▶ [What to work on]
Restate the listing that follows word for word, without its pictures.

▶ [Exercise data]
BEGIN

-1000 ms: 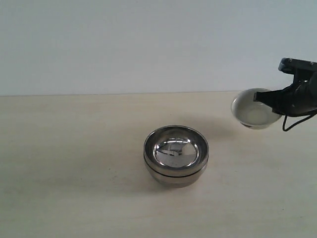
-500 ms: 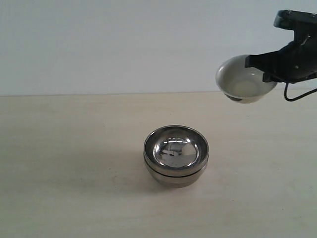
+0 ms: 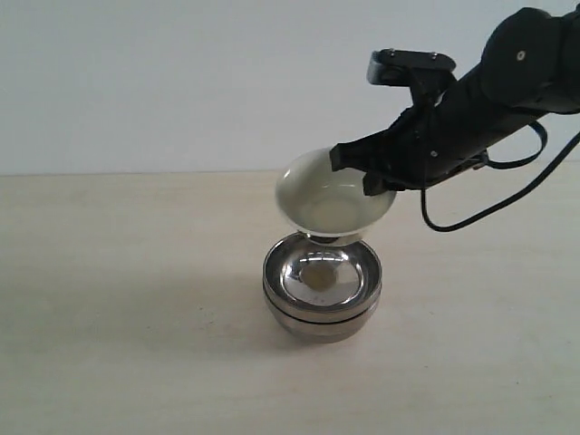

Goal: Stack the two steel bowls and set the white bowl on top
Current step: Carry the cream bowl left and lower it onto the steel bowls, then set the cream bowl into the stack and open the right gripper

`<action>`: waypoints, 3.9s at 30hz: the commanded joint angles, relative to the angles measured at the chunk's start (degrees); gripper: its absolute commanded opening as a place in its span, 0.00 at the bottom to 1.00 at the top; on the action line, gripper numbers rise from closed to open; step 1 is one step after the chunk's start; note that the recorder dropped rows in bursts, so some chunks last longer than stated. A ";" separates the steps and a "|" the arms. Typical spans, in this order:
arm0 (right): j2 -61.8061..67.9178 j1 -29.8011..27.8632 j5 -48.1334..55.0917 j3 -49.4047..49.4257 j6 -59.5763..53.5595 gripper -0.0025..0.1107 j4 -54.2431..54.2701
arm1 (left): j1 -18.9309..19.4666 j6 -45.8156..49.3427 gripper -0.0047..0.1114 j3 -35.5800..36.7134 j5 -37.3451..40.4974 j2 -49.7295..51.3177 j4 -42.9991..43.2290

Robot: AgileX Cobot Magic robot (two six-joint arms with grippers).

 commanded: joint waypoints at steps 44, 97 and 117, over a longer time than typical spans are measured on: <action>6.47 1.72 0.29 0.03 0.62 0.02 1.40 | 0.03 -0.65 0.08 0.20 -0.37 -0.17 -0.15; 10.76 1.81 -5.70 -0.18 -0.14 0.38 2.70 | 0.03 -0.65 0.08 0.20 -0.37 -0.17 -0.15; 9.67 1.81 -7.70 -0.18 -0.17 0.38 1.95 | 0.03 -0.65 0.08 0.20 -0.37 -0.17 -0.15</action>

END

▶ [Answer for the task]
-1000 ms: 
-500 ms: 
+0 ms: 

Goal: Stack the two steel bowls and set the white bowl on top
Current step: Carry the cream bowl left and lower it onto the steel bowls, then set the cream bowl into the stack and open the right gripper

`<action>`: waypoints, 3.9s at 30hz: the commanded joint angles, relative to the angles measured at the chunk's start (degrees); gripper: its absolute commanded opening as a place in its span, 0.00 at the bottom to 1.00 at the top; on the action line, gripper numbers rise from closed to open; step 1 is one step after the chunk's start; note that the recorder dropped rows in bursts, so some chunks last longer than stated. A ";" separates the steps and a "|" the arms. Typical spans, in this order:
arm0 (right): j2 -61.8061..67.9178 j1 -29.8011..27.8632 j5 -48.1334..55.0917 j3 -49.4047..49.4257 j6 -59.5763..53.5595 gripper -0.0025..0.1107 j4 -54.2431..54.2701
arm1 (left): j1 -18.9309..19.4666 j6 -45.8156..49.3427 gripper -0.0047..0.1114 j3 -35.5800..36.7134 j5 -37.3451..40.4974 j2 -49.7295..51.3177 j4 -42.9991..43.2290

Robot: AgileX Cobot Magic robot (two six-joint arms with grippers).

 commanded: joint waypoints at steps 44, 97 and 117, over a longer time than typical spans are measured on: <action>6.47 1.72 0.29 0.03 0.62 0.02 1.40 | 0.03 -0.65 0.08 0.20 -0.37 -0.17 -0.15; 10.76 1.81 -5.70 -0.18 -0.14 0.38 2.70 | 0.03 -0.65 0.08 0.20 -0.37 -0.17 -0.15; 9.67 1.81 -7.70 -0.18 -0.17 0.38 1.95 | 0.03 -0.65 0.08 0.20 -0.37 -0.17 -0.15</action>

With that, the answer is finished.